GC23E-0688:
Neighborhood functions alter unbalanced facilitation on a stress gradient in an alpine treeline simulation
Tuesday, 16 December 2014
George P Malanson, National Science Foundation, Div Environmental Biology, Arlington, VA, United States and Lynn M Resler, Virginia Polytechnic Institute and State University, Geography, Blacksburg, VA, United States
Abstract:
The stress-gradient hypothesis states that individual and species competitive and facilitative effects change in relative importance or intensity along environmental gradients of stress. The importance of the number of facilitators in the neighborhood of a potential beneficiary has not been explored.

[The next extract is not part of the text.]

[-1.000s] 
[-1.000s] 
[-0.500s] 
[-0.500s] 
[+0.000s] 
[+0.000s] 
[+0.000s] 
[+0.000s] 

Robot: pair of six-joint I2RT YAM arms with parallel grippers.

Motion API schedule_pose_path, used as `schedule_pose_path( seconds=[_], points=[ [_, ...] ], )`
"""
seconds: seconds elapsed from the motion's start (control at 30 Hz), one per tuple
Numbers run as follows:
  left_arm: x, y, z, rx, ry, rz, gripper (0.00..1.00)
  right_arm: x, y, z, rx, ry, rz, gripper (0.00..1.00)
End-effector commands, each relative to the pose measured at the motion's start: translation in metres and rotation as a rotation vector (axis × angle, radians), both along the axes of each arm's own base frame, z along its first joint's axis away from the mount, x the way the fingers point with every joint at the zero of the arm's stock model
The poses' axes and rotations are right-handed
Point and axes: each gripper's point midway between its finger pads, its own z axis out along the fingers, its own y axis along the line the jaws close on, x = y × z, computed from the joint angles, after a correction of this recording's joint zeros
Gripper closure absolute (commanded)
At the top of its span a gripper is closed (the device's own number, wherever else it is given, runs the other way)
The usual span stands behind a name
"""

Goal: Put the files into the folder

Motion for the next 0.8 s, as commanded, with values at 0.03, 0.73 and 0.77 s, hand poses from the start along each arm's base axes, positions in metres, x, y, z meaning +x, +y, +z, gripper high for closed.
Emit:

Evenly distributed and stress-correlated facilitation and the increase in the intensity of facilitation with neighbors as linear, logarithmic, and unimodal functions is simulated for two species such as Pinus albicaulis and Abies lasiocarpa. The mutualism is unbalanced in that the establishment of one species is enhanced by neighbors more than the other. Compared to no facilitation or evenly distributed facilitation, the stress gradient produces more edges in the spatially advancing population, more overall intensity of facilitation, and more individuals further advanced into the area of higher stress; the more enhanced species has increased population relative to the other – to the point where they are equal. Among three neighborhood functions, little difference exists in outcomes between the linear and logarithmic functions, but the unimodal function, which shifts peak facilitation intensity to fewer neighbors, increases the above state variables more than the differences between the even and stress gradient facilitation scenarios. The unbalanced mutualism may be important at treeline ecotones where the spatial pattern becomes central to facilitation.